We all know a PhD program is about doing novel research, making a small but significant dent, your dent and nobody else’s, in the frontier of human knowledge. But after you get your PhD, your intellectual and professional interests may shift and the very topic of your dissertation may or may not still be the centerpiece of your career. Because of this, some folks might question the value of doing a PhD to begin with. I argue that the tacit knowledge and skills one inevitably picks up during an engineering PhD program will yield life-long dividend. Here I explain five of these skills, and conveniently give them alliterated names: Study, Spot, Solve, Sell, Sync.
Study: learning/processing information
All engineering research starts with understanding the status-quo, the state-of-the-art, a descriptive scenario of how a problem is currently being addressed, or not at all. To gain this understanding, one needs to evaluate the extant literature on a topic of interest and/or delve into the under-the-hood mechanisms of an existing method. This experience trains your learning skills and information processing skills. Years after your PhD you will still feel the muscle memory of studying new materials and integrating comprehensive information. You will gain the attitude of “if I don’t already know something and I need to know it, I can spend some time studying it and I will learn it. ” That is some top-shelf confidence.
Spot: identifying opportunities
As a researcher, you are fundamentally an entrepreneur because you need to provide novelty and value. You will have to identify an angle, propose an idea, address a limitation, and bridge a gap — AKA spotting an opportunity and making a difference with it. Nobody can expect to achieve substantial success by copying exactly what has been done and offering no extra value. During your PhD, you have to spot the niche of problem that is yours to address. Your advisor is responsible for guiding you into a direction that both of you are passionate about, but it is your job to make something of it. Through numerous rounds of niche-finding, your acumen for new and valuable approaches gets sharpened. “Keep defining yourself until you are the best (or only one) at it.”
Solve: technical skills
Offering solutions is the actual value you create, to address the gap you spotted from studying the current landscape. Within those solutions there resides the manipulation of data, devices, tools, materials, facilities, even organizations. Therefore it is almost impossible for you to come out of an engineering PhD program without having gained marketable mathematical, computational, and engineering skills. This is why many research and tech-heavy positions in industry regard engineering PhD as equivalent to a number of years of experience. Problems in completely different domains may share the same technical approaches, making these technical skills highly transferrable, positioning you well to take on broad opportunities.
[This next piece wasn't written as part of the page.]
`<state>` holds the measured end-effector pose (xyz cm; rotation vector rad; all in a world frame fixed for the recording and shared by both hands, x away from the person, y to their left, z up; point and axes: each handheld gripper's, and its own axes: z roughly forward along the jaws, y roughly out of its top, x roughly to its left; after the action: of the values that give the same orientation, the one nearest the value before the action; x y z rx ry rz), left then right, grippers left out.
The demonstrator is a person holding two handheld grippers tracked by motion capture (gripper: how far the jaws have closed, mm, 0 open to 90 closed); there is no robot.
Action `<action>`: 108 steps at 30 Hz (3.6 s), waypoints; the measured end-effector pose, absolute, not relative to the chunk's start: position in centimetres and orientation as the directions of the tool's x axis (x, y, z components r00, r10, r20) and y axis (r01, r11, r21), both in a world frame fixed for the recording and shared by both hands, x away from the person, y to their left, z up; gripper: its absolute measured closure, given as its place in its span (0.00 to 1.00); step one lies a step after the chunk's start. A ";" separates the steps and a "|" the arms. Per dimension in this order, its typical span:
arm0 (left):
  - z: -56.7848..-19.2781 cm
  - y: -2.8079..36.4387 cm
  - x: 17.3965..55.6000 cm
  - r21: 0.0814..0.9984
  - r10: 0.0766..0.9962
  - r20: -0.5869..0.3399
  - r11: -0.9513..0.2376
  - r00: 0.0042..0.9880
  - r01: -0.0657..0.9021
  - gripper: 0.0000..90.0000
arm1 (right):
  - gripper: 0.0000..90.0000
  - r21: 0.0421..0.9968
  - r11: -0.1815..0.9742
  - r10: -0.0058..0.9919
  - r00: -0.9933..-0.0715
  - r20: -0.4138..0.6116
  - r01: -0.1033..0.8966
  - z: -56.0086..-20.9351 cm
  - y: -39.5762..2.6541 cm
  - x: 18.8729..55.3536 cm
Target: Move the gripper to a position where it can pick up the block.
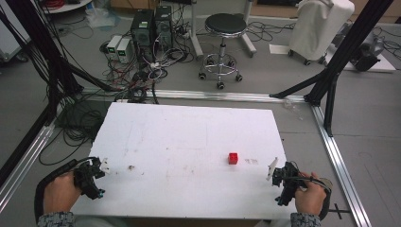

Sell: communication skills
You must not only do the work but also sell the work. The responsibility of communicating your research contribution to the world falls upon you as a PhD student and your skill level at it can make you or break you. Your PhD experience inevitably involves (1) composing and revising papers that culminate in peer-reviewed publications (otherwise you would have a hard time graduating) and (2) delivering presentations of research findings to different audiences, big and small, formal and informal, experts and laypeople. Verbal presentation skills are tested not only when you are required to give talks, but also when you unavoidably get put on the spot with the question “so what do you do?” at a professional networking event or your Saturday night party. After answering that question badly 100 times and honing your answers 101 times, you get good. Communicating value through speaking and writing is so universally required that the practice semi forced upon you during your PhD serves you long-term in many occasions.
Sync: coordination/management skills
In real life, different professional and personal tasks compete for your attention and resources so much that you will never have enough time to do everything that comes your way equally well. Therefore it is crucial to be clear about your intention, and manage your time and priorities accordingly. That includes balancing cost and benefit as well as being mindful of urgency and importance. As a PhD student, you get to practice this management skill, if not perfect it, because your pathway to a successful defense is essentially a sequence of correctly made decisions between different tasks that are of different levels of priority, consume different amounts of time, and demand each of the four skills discussed above, sometimes simultaneously.